RT: Yes, we’re out of balance. As we said, ecology is about taking care of our home. Earth is our home, a living system, but the system is out of balance. It has been heading in this direction since humans learned how to get external energy by making fire. Now we burn oil, and we’ve dominated all habitats on Earth, but we have to change our values. For most of human history the balance was fine, but now our drive to speed up, to harvest more resources, has broken Earth’s balance, not just with our climate, but biodiversity, the nutrient cycles, toxins, and so on. We have compromised the system, and the system will respond. We should understand that the system doesn’t care,  evolution doesn’t care who survives. We had the chance to create a balanced life on Earth, but we keep making the wrong decisions.

RW: There was a recent article in Science Advances, “Earth beyond six of nine planetary boundaries,” that shows not only the nutrient cycle disruption, but that we’ve passed the safe boundaries for freshwater depletion, land system change, biosphere integrity, climate change, and the so-called novel entities, the microplastics, endocrine disruptors, organic pollutants, radioactive materials, genetically modified organisms, and so forth, human activity that disrupts evolutionary processes. 

RT: Life will continue, even without us. There is hope in that, but it is also sad because we are wonderful creatures. It is still possible that we could live as an ecological civilization. We still have a chance to get it right. I feel sad for my daughter’s generation. There are more hungry people this year than last, more poor people. But even if this civilization fails, humans may survive. It’s like the strength of biodiversity. A fire can destroy a forest or grassland, but some things will bloom and thrive after that. There is a post-fire ecosystem, a blooming after disaster. Humans may suffer, but some will survive, and we don’t know what they might achieve. 

RW: I agree with that. I also find hope in the natural process. Nature is resilient. Humans also; we’re strong, resilient animals. 

RT: I agree, and we could actually live better lives with less consumption. We can find our happiness in living with community, with nature. We don’t need all the stuff we buy, and it doesn’t bring happiness.

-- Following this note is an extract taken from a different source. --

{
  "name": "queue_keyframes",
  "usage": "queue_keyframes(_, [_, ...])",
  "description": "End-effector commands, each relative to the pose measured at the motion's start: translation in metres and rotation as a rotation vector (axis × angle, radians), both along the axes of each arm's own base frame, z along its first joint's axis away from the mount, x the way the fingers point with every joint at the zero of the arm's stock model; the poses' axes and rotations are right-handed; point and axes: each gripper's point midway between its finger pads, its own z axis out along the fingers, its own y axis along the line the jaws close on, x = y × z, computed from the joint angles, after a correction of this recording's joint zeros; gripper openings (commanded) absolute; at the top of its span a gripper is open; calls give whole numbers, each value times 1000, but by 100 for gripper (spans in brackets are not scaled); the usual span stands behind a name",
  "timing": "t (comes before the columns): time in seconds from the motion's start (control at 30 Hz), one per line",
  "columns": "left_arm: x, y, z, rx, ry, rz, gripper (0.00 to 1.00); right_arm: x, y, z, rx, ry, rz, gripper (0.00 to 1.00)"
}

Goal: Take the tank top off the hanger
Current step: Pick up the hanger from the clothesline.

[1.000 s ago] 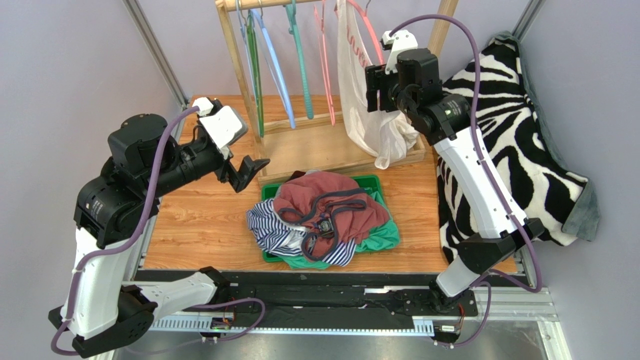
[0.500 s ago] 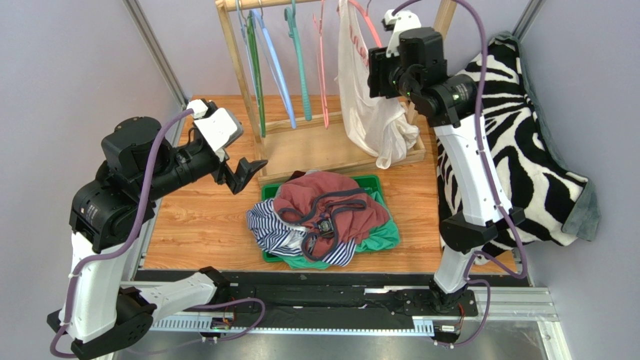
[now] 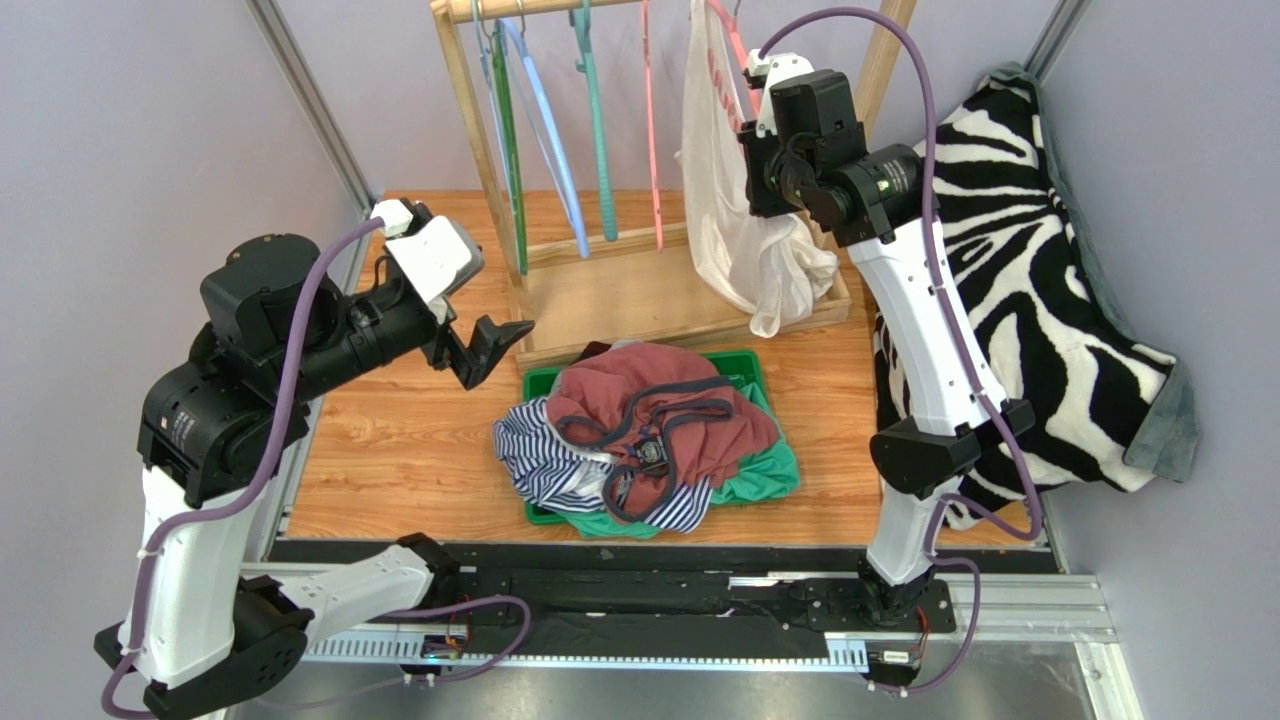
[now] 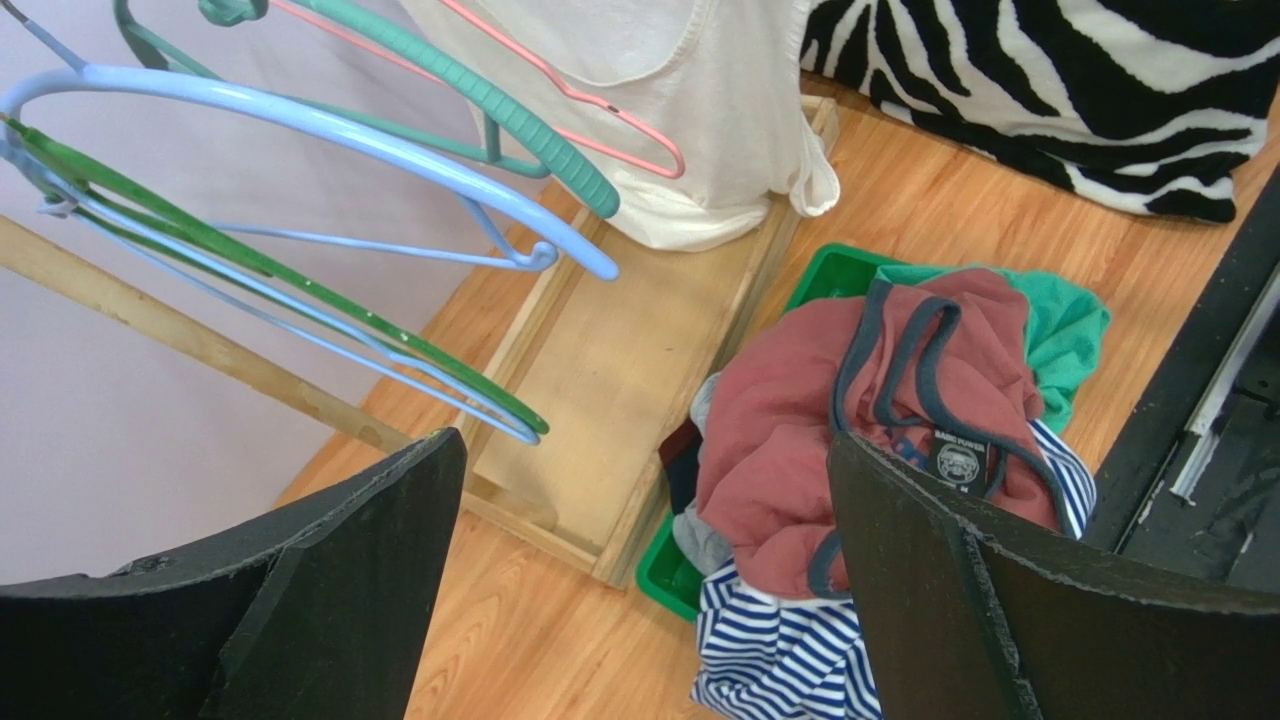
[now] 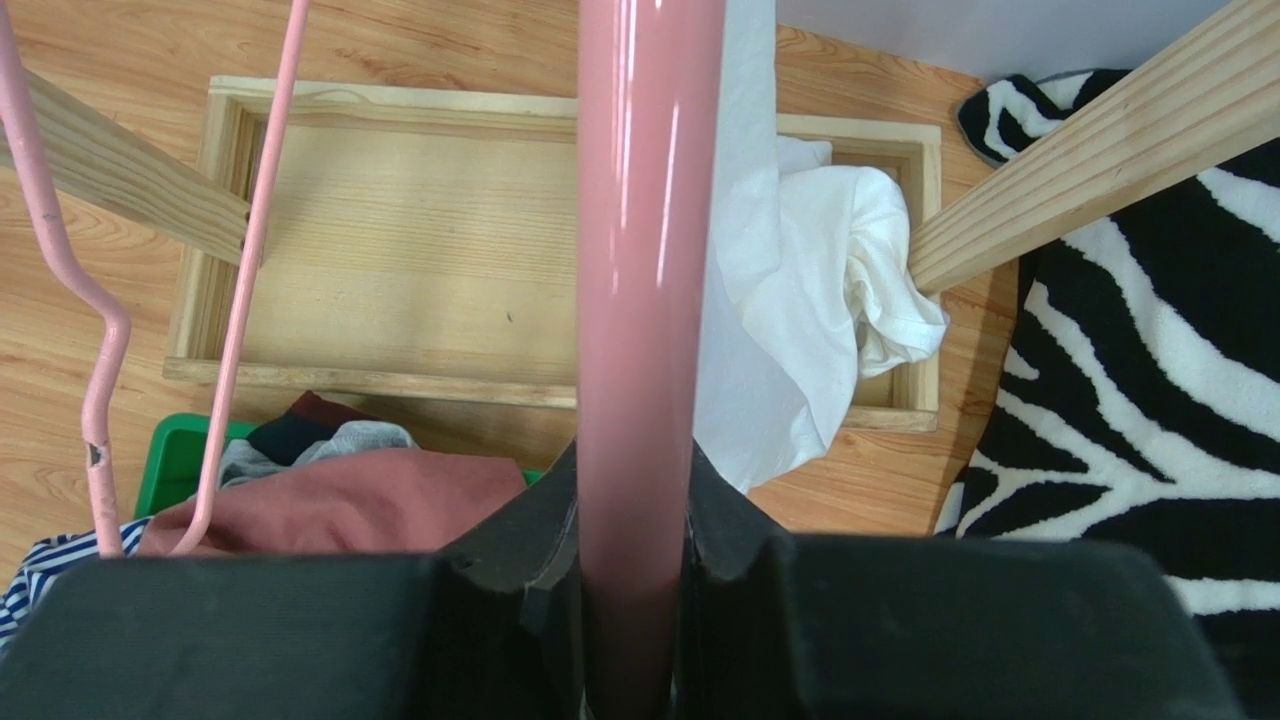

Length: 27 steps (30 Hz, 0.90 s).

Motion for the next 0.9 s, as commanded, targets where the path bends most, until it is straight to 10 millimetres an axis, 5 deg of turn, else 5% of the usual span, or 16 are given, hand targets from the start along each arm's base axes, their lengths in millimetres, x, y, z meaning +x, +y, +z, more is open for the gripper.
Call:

Like fashion, fast fashion, all this consumption causes damage. Now we have ultra-fast fashion, which is even more damaging. And advertising is designed to create the desire for more, which drives us to reinvent something bad, like fast fashion, and make it worse, ultra-fast, more pollution, more plastics in the oceans, more toxic waste.

Plastic trash around Freedom Island at Las Pinas, Philippines. The amount of plastic trash here does not stop even with the continuous shore clean up by various groups.
This wetland part of Manila bay called Las Piñas – Parañaque Critical Habitat and Ecotourism Area (LPPCHEA) in the Philippines is a 175 hectare protected area. The amount of plastic trash here does not stop even with the continuous shore clean up by various groups. © Jilson Tiu / Greenpeace

But the stuff doesn’t make people happier. I saw this during Covid as our lives got simpler. We moved out of town to a little piece of land, growing food with my daughter. We still live this way. We live with so little now. I haven’t gone to supermarket for two months. 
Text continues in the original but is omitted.